The Silent Partner: Ten Things To Know About The Movie


Here are 10 trivia facts about The Silent Partner from 1979, which originally appeared as our Mystery Movie Quiz on our Facebook page. There are hundreds of pieces of behind-the-scenes information about this movie. Please feel free to comment and add more trivia we might have missed.

1. This is not considered a holiday movie but it is set around the holidays.

It’s Christmastime at the mall and Christopher Plummer is the mall Santa. While everyone in town is decking the halls and resting ye merry gentlemen, Santa, who we learn is very dishonest, has his sights set on robbing the mall bank. Elliott Gould as the bank teller gets wind of the coming heist (see the movie to find out how) and when “it’s beginning to look a lot like Christmas,” Plummer is outwitted when Gould decides he needs to “have himself a merry little Christmas” at Santa’s expense.

2. A well-known jazz legend provides the musical background.

The movie soundtrack for The Silent Partner was both composed and performed by jazz great Oscar Peterson.  As a Canadian native, born in Montreal, Peterson won many awards including Officer of the Order of Canada, and in 2005 when he was 80, he was pictured on a commemorative Canadian postage stamp, the first person to be honored during his lifetime other than a reigning monarch.

3. The film is set in a major North American city.

Based on Danish author Anders Bodelsen’s novel, “Think of A Number,” set in Sweden and Tunisia, it has been brilliantly transported to Canada by screenwriter Curtis Hanson, mostly filmed at the Toronto Eaton Centre, which was brand-spanking new at the time.

In addition to being a talented writer, Curtis Hanson is also an actor, producer and director. The Silent Partner was filmed 20 years before directing his Academy Award-winning L.A. Confidential.

4. A gruesome murder occurs in the film.

If you love collecting tropical fish, skip any scenes in this movie with fish tanks! It is sufficient to say that Christopher Plummer is at his most psychotic and disturbing in this film and the graphic murder scenes are hard for some viewers to watch.

5. The guy gets the girl in the end.

Although there are carnal scenes between Elliott Gould and Céline Lomez, it is Gould and bank co-worker Susannah York who walk into the sunset together.

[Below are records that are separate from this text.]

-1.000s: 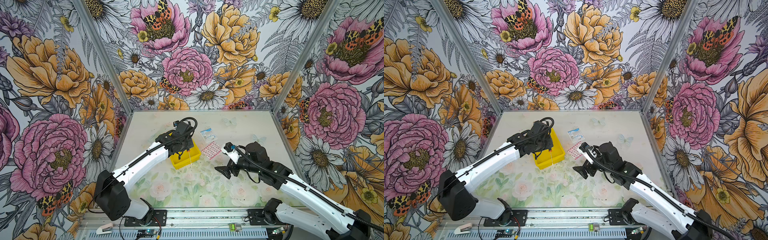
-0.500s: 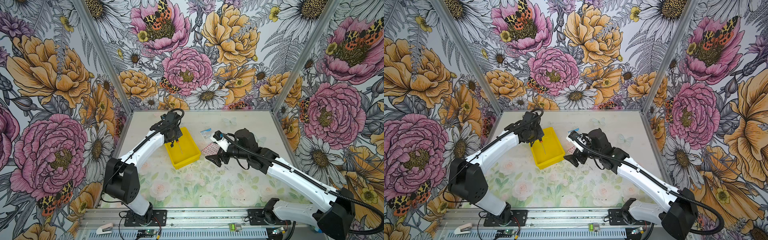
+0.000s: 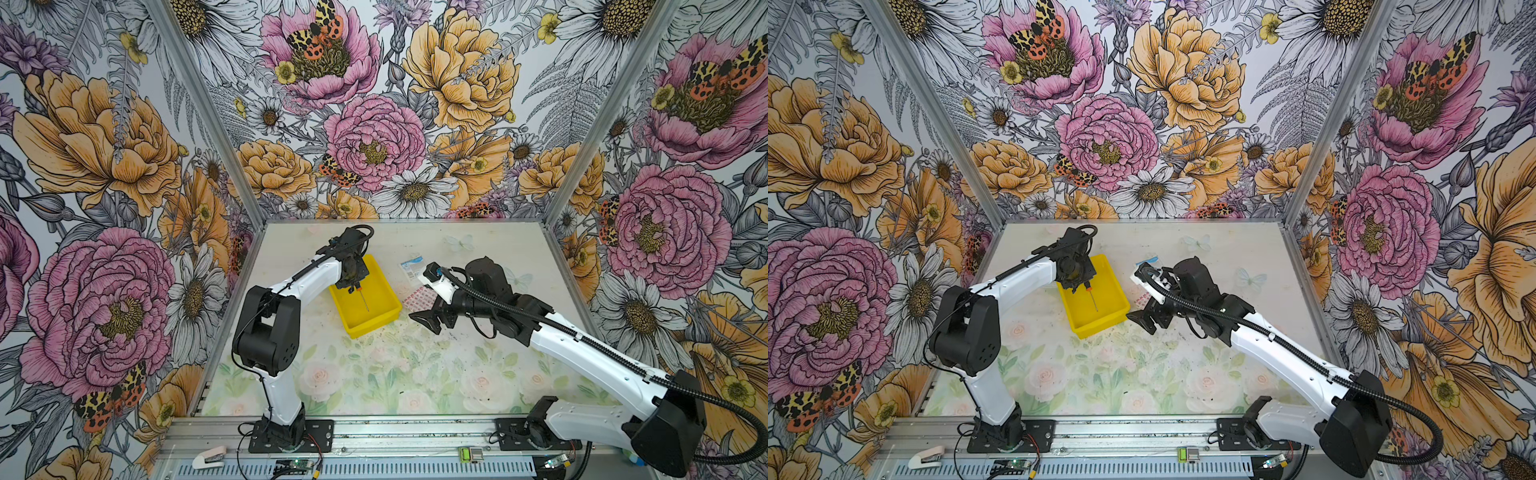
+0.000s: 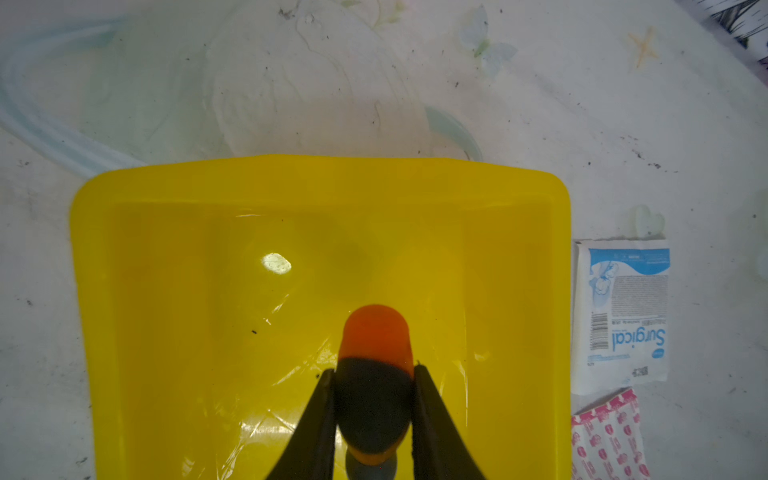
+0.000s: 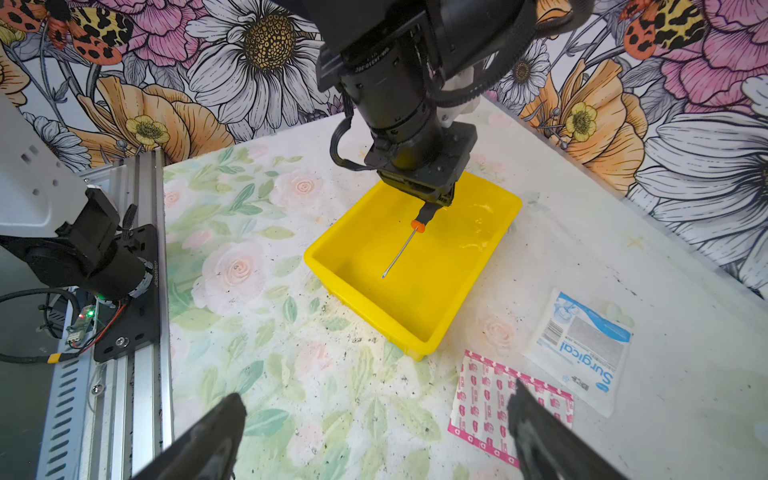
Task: Put the screwdriver in the bin
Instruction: 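Lower the screwdriver into the bin and open the left gripper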
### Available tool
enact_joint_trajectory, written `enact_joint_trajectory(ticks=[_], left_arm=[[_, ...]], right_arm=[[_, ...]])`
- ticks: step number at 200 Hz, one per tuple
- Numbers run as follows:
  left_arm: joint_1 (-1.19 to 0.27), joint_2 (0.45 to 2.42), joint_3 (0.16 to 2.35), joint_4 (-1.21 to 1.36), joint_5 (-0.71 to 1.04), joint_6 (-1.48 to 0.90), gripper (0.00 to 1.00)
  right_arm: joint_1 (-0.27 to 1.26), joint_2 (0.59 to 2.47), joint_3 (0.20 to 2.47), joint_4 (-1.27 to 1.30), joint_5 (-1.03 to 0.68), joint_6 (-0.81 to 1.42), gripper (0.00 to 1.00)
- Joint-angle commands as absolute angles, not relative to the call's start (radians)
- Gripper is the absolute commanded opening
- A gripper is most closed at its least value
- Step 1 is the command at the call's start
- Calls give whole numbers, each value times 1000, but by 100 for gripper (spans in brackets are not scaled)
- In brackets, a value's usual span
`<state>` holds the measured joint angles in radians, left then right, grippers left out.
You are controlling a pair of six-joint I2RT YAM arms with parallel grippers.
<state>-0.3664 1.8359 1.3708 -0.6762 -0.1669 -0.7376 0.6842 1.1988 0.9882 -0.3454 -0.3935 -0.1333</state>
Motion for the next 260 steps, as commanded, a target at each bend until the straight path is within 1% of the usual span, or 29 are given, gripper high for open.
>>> enact_joint_trajectory(ticks=[1, 60, 161, 260], left_arm=[[-381, 1878, 1399, -639, -164, -768, 8], [-404, 1957, 1423, -638, -172, -788, 8], [-403, 2028, 1419, -637, -169, -806, 11], [-418, 2048, 1402, -637, -184, -815, 25]], right_arm=[[690, 1170, 975, -307, -382, -145, 100], [690, 1178, 970, -298, -385, -141, 99], [690, 1178, 952, -291, -397, -136, 100], [690, 1167, 944, -289, -385, -137, 99]])
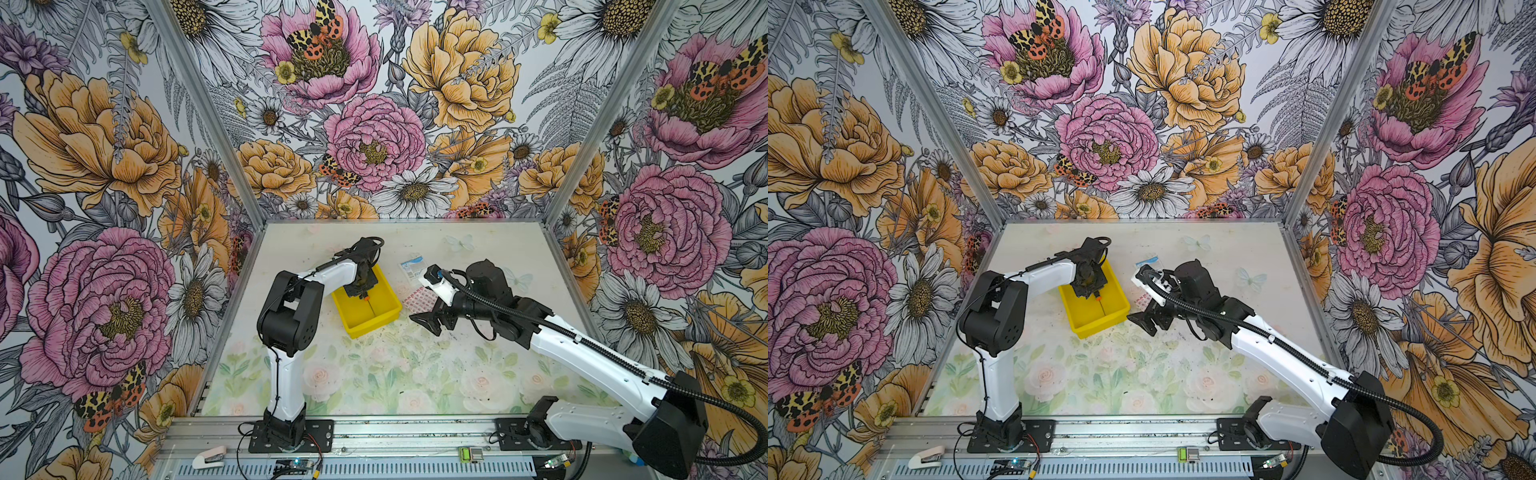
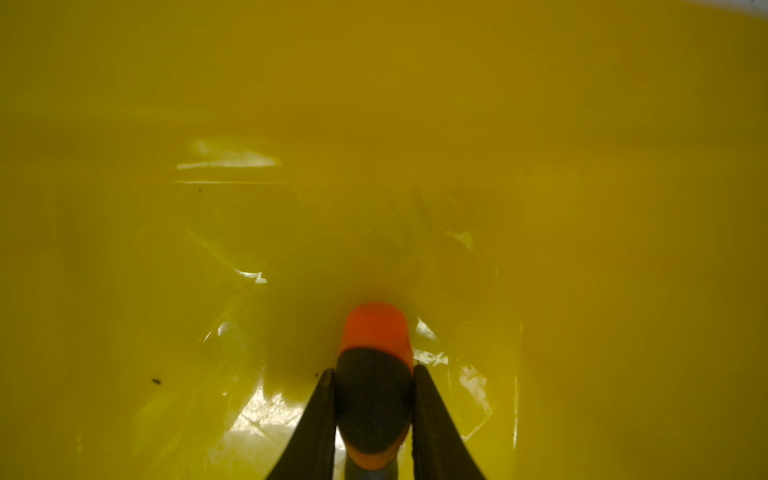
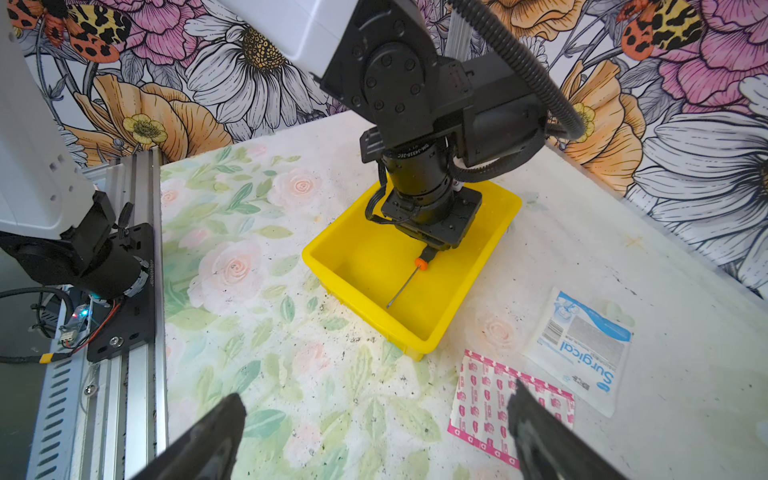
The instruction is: Put the screwdriver in the bin
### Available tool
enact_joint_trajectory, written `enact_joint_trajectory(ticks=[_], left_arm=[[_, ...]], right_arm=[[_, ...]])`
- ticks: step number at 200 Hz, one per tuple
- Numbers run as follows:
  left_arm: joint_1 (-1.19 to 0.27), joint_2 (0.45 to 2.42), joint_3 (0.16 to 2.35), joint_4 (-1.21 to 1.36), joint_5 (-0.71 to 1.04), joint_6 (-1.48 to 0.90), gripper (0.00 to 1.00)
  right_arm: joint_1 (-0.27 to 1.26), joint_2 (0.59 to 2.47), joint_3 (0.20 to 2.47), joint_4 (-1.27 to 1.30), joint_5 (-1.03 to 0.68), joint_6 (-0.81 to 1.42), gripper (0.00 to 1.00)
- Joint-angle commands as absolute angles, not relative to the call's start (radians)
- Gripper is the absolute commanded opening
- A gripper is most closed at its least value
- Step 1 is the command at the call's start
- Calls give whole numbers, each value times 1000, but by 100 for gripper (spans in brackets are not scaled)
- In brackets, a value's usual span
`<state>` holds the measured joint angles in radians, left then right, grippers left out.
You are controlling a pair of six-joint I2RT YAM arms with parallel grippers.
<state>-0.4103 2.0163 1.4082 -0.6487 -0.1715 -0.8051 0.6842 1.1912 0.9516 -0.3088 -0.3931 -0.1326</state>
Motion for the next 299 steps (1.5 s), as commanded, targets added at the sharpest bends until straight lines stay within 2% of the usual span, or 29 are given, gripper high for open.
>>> enact_joint_trajectory(ticks=[1, 82, 99, 140, 173, 194, 211, 239, 299], left_arm=[[-418, 2048, 1402, -637, -185, -816, 25], [-434, 2046, 1406, -638, -199, -839, 33], [-434, 2036, 1408, -639, -202, -842, 37], [-436, 1989, 1417, -640, -201, -821, 52], [-434, 1919, 1419, -655, -202, -809, 55], [-436, 1868, 1423, -680, -202, -805, 70], [-442, 1801, 1426, -707, -201, -788, 87], [-455, 1693, 1407, -758, -201, -730, 98], [-476, 1444, 1238, -750, -191, -551, 99]], right_arm=[[690, 1166, 945, -289, -385, -138, 99], [689, 1144, 941, -288, -356, -151, 99], [689, 1137, 947, -291, -345, -149, 99], [689, 1126, 942, -289, -323, -135, 99], [689, 1107, 928, -288, -302, -132, 99], [689, 1091, 920, -287, -292, -132, 100], [689, 1086, 918, -288, -283, -134, 99], [689, 1081, 905, -270, -198, -134, 100], [649, 1006, 811, -141, 16, -16, 100]])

Regarding films from the late 1970s, it was almost obligatory for women to appear topless in love scenes — this film is no exception.

6. The lead actress starred with her real-life children in a TV remake of a popular Christmas story.

In addition to acting, Susannah York is also an author of children’s books and in 1984, she co-starred with her children Orlando Wells and Sasha Wells in a television production of A Christmas Carol. She portrayed Mrs. Crachit and her children played young Crachits; David Warner was Bob Crachit and starred George C. Scott as Ebenezer Scrooge.

7. One of the lead cast members is a renowned Shakespearean actor.

Christopher Plummer, a Canadian actor of stage, film and television is probably best known the world over as Captain von Trapp in The Sound of Music. But it is his penchant for Shakespeare that has kept him active in live theatre from his first initiation in the 1940s. Through the years, he has played most of the great roles of classic repertoire including Hamlet, Lear, Iago, and as Prospero in The Tempest. Plummer is considered to be the premier North American Shakespearean actor in the 20th century. Once asked why he prefers playing evil roles, he said, “The devil is more interesting than God.”

8. The film’s star was an Executive Producer of a Woody Allen film.

Elliott Gould and Woody Allen have history. Allen was considering Gould for the lead in Deconstructing Harry but a conflict with scheduling kept him out of the running. They did get together earlier in 1972 when Gould served as executive producer for Allen’s Every Thing You Always Wanted to Know About Sex * But Were Afraid to Ask. He was reportedly also slated to appear in that film but supposedly backed out.

9. An SCTV alumnus appears in the film.

John Candy was among the funniest and most talented Canadian characters. Although he serves up the comic relief in his small role in this movie, Candy was just a kid at the time and it should be remembered that he hadn’t yet hit the Hollywood big time which he did three years later in Stripes (1981) with buds Harold Ramis and Bill Murray. In 1994, while in Mexico, John Candy suffered a fatal heart attack at age 43. He was considered one of Hollywod’s genuinely nice guys who never had a bad word to say about anyone.

10. This film won the Canadian Film Award for Best Feature Film.

Actually, The Silent Partner won two Canadian Film Awards in 1978. In addition to winning Best Feature Film, it also won for Best Overall Sound. The movie did not show in the US until March 1979 and there has always been a discrepancy as to whether this film is from 1978 or 1979 and the movie poster shown here probably did not help sell this movie regardless of year.